Wish-fulfillment Dreams
These are the kind of dreams in which we quite literally ‘live the dream’: we might win the lottery, date a celebrity, ooze charisma, or simply go on a long vacation. In these kinds of dreams our unconscious is trying to compensate for disappointment or dissatisfaction with our current circumstances in waking life.
Walking and Talking in Your Sleep
Sleepwalking or moving about while asleep is an attempt to put a dream into action. Most likely you have grown out of the habit – if you ever had it – but if an occasion arises which is very stressful, you may, like Lady Macbeth, re-enact the nightmare in this way. Talking in your sleep springs from similar causes to sleepwalking. It is an attempt to carry a dream on verbally. You are more likely to walk, talk, or move in your sleep when you are under mental pressure.

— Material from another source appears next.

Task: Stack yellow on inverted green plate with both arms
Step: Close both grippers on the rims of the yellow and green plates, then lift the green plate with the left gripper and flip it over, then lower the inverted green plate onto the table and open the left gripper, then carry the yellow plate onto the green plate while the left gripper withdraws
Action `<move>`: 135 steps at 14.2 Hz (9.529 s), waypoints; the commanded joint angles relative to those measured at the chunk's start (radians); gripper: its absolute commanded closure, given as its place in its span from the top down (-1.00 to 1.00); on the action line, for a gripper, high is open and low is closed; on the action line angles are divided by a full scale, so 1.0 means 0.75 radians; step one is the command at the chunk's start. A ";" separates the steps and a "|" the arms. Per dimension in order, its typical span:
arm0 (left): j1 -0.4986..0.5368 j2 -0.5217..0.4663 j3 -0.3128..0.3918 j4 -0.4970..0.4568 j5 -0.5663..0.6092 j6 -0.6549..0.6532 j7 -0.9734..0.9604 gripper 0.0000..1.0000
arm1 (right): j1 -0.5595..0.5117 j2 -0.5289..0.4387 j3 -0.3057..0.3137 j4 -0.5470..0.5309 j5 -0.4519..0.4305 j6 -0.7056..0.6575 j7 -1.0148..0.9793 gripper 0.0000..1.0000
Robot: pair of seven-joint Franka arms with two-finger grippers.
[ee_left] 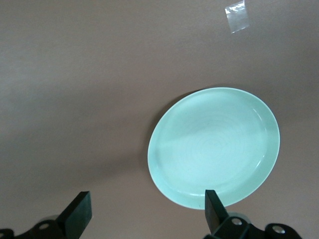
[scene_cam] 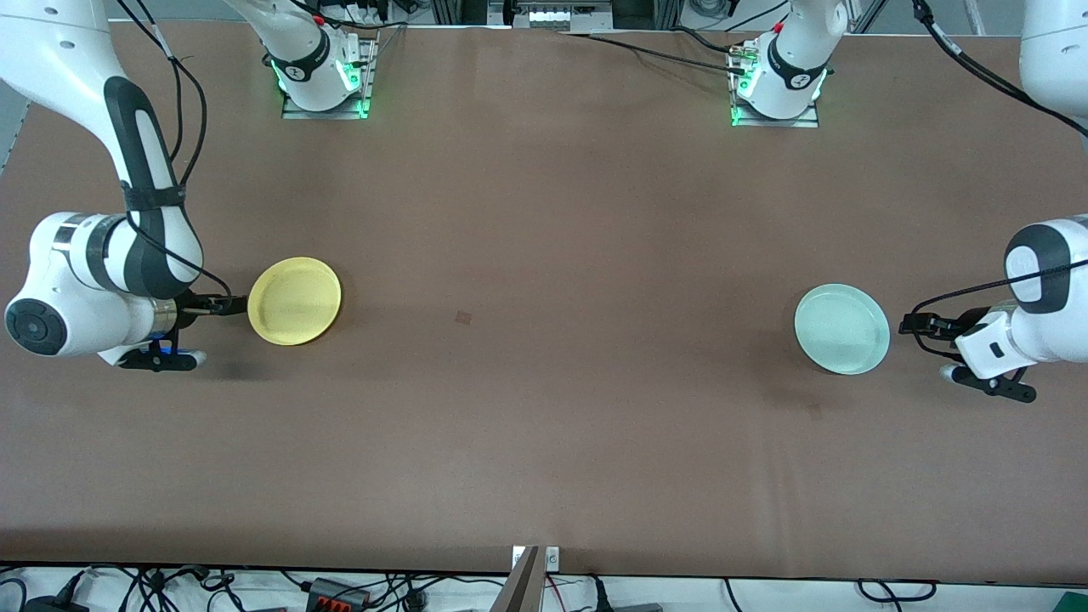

Most of the time this is totally harmless, but some sleepwalkers and talkers can put themselves in real danger. Precautions should therefore be taken. Make sure windows are closed and, if stairs are a hazard, doors locked. If you’re really worried about your sleepwalking, seek advice from your doctor. If someone you live with sleepwalks, don’t try to wake them – just guide them quietly and gently back to bed.